Activity »
Copy out each line below verbatim, skipping any picture.
---
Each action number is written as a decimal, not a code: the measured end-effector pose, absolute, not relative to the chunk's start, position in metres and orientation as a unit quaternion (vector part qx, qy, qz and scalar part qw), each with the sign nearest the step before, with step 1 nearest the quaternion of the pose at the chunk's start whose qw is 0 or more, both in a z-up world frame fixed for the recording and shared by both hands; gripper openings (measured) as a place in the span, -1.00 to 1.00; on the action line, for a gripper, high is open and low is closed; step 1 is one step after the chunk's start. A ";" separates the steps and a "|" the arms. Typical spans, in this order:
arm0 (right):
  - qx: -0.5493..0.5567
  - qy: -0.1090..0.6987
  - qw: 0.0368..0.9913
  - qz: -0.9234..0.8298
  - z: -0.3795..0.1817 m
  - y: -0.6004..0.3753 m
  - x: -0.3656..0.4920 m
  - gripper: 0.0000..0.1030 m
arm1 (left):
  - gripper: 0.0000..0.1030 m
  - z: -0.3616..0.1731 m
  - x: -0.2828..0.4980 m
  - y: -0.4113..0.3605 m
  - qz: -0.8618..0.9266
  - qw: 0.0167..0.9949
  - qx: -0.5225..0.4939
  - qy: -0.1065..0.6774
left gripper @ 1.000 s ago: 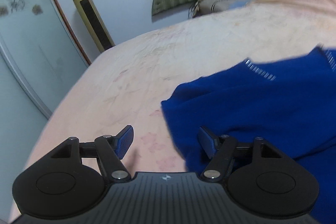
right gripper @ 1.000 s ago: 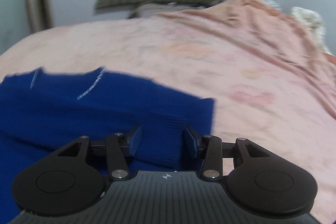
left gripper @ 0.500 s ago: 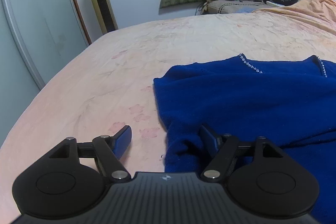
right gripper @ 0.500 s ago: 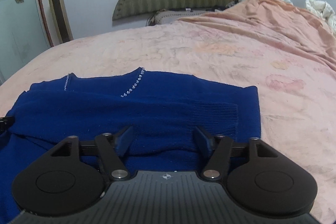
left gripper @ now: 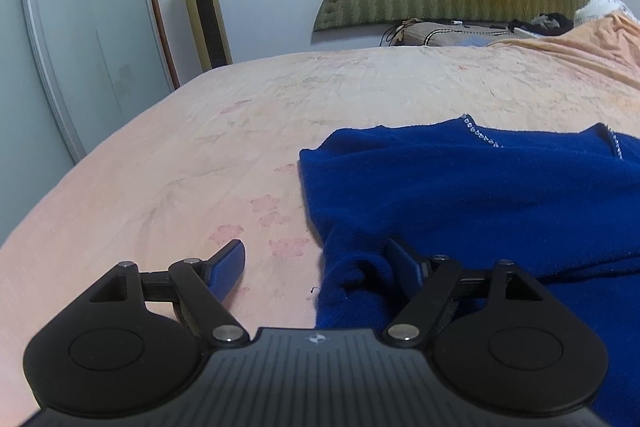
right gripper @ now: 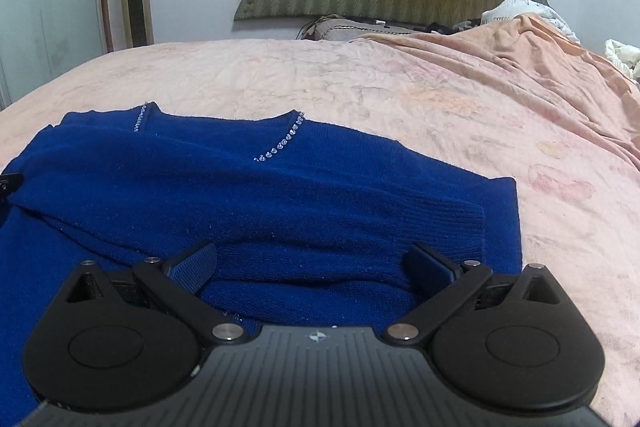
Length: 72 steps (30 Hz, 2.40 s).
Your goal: Fold small clothes
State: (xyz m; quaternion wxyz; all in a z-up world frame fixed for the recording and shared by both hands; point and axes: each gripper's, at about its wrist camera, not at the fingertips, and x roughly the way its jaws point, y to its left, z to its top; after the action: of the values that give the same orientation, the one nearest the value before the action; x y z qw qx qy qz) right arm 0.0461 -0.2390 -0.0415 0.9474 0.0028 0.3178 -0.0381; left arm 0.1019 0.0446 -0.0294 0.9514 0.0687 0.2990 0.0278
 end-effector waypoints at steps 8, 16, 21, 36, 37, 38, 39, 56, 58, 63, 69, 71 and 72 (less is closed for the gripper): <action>0.004 0.317 0.948 -0.037 -0.041 -0.240 0.047 0.99 | 0.61 -0.030 0.104 0.056 0.022 0.950 0.026 0.309; 0.014 0.311 0.950 -0.040 -0.039 -0.241 0.042 0.98 | 0.64 -0.029 0.103 0.060 0.023 0.948 0.010 0.318; 0.045 0.305 0.950 -0.049 -0.034 -0.245 0.014 0.99 | 0.65 -0.018 0.079 0.066 0.008 0.939 0.014 0.342; 0.204 0.345 0.916 -0.009 -0.023 -0.322 -0.115 0.86 | 0.71 -0.016 -0.006 0.146 -0.175 0.898 -0.086 0.395; 0.201 0.349 0.915 -0.001 -0.022 -0.320 -0.118 0.71 | 0.71 -0.017 -0.005 0.142 -0.178 0.897 -0.085 0.396; 0.196 0.355 0.914 0.007 -0.021 -0.317 -0.120 0.64 | 0.71 -0.017 -0.004 0.137 -0.181 0.896 -0.079 0.397; 0.188 0.361 0.913 0.017 -0.022 -0.310 -0.120 0.50 | 0.70 -0.016 0.000 0.130 -0.189 0.894 -0.071 0.400; 0.072 0.301 0.951 0.006 0.010 -0.278 -0.044 -0.86 | -0.90 0.015 0.058 0.089 -0.172 0.915 -0.034 0.362; 0.061 0.296 0.953 -0.011 0.009 -0.281 -0.029 -0.86 | -0.90 0.011 0.074 0.085 -0.151 0.922 -0.021 0.357; 0.066 0.298 0.951 -0.051 -0.003 -0.292 -0.002 -0.85 | -0.90 -0.006 0.087 0.074 -0.121 0.925 0.018 0.359; 0.094 0.306 0.946 -0.045 -0.004 -0.299 -0.035 -0.02 | -0.69 -0.004 0.056 0.094 -0.133 0.914 -0.002 0.383; 0.095 0.309 0.945 -0.048 -0.002 -0.300 -0.055 0.00 | -0.25 -0.004 0.042 0.101 -0.138 0.909 -0.011 0.393; 0.106 0.313 0.943 -0.044 -0.002 -0.302 -0.066 0.00 | 0.11 -0.004 0.034 0.105 -0.139 0.908 -0.013 0.395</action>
State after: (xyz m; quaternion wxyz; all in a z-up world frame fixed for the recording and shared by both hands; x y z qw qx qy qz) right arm -0.0660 -0.3021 -0.0021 0.9427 0.1062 0.3133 -0.0440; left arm 0.0335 0.1047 -0.0035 0.9081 -0.0132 0.3949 -0.1387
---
Output »
Each action number is written as a decimal, not a code: the measured end-effector pose, absolute, not relative to the chunk's start, position in metres and orientation as a unit quaternion (vector part qx, qy, qz and scalar part qw), each with the sign nearest the step before, with step 1 nearest the quaternion of the pose at the chunk's start whose qw is 0 or more, both in a z-up world frame fixed for the recording and shared by both hands; gripper openings (measured) as a place in the span, -1.00 to 1.00; on the action line, for a gripper, high is open and low is closed; step 1 is one step after the chunk's start. A ";" separates the steps and a "|" the arms. Typical spans, in this order:
arm0 (right):
  - qx: -0.5493..0.5567
  - qy: -0.1090..0.6987
  - qw: 0.0368..0.9913
  - qz: -0.9234..0.8298
  - z: -0.3795..0.1817 m
  - y: -0.6004..0.3753 m
  - x: -0.3656..0.4920 m
  - gripper: 0.0000..0.1030 m
arm1 (left):
  - gripper: 0.0000..0.1030 m
  - z: -0.3616..0.1731 m
  - x: -0.2828..0.4980 m
  - y: -0.4113..0.3605 m
  - qz: -0.8618..0.9266
  - qw: 0.0167..0.9949
  - qx: -0.5225..0.4939
  - qy: -0.1065..0.6774
left gripper @ 1.000 s ago: 
right gripper @ 1.000 s ago: 
left gripper @ 0.500 s ago: 
right gripper @ 0.500 s ago: 
left gripper @ now: 
right gripper @ now: 
Length: 72 steps (30 Hz, 2.40 s).
Your goal: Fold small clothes
State: (xyz m; quaternion wxyz; all in a z-up world frame fixed for the recording and shared by both hands; point and axes: each gripper's, at about its wrist camera, not at the fingertips, and x roughly the way its jaws point, y to its left, z to its top; after the action: of the values that give the same orientation, the one nearest the value before the action; x y z qw qx qy qz) right arm 0.0461 -0.2390 -0.0415 0.9474 0.0028 0.3178 -0.0381; left arm 0.1019 0.0446 -0.0294 0.9514 0.0687 0.2990 0.0278
 end-effector waypoints at steps 8, 16, 21, 36, 37, 38, 39, 56, 58, 63, 69, 71 and 72 (less is closed for the gripper): <action>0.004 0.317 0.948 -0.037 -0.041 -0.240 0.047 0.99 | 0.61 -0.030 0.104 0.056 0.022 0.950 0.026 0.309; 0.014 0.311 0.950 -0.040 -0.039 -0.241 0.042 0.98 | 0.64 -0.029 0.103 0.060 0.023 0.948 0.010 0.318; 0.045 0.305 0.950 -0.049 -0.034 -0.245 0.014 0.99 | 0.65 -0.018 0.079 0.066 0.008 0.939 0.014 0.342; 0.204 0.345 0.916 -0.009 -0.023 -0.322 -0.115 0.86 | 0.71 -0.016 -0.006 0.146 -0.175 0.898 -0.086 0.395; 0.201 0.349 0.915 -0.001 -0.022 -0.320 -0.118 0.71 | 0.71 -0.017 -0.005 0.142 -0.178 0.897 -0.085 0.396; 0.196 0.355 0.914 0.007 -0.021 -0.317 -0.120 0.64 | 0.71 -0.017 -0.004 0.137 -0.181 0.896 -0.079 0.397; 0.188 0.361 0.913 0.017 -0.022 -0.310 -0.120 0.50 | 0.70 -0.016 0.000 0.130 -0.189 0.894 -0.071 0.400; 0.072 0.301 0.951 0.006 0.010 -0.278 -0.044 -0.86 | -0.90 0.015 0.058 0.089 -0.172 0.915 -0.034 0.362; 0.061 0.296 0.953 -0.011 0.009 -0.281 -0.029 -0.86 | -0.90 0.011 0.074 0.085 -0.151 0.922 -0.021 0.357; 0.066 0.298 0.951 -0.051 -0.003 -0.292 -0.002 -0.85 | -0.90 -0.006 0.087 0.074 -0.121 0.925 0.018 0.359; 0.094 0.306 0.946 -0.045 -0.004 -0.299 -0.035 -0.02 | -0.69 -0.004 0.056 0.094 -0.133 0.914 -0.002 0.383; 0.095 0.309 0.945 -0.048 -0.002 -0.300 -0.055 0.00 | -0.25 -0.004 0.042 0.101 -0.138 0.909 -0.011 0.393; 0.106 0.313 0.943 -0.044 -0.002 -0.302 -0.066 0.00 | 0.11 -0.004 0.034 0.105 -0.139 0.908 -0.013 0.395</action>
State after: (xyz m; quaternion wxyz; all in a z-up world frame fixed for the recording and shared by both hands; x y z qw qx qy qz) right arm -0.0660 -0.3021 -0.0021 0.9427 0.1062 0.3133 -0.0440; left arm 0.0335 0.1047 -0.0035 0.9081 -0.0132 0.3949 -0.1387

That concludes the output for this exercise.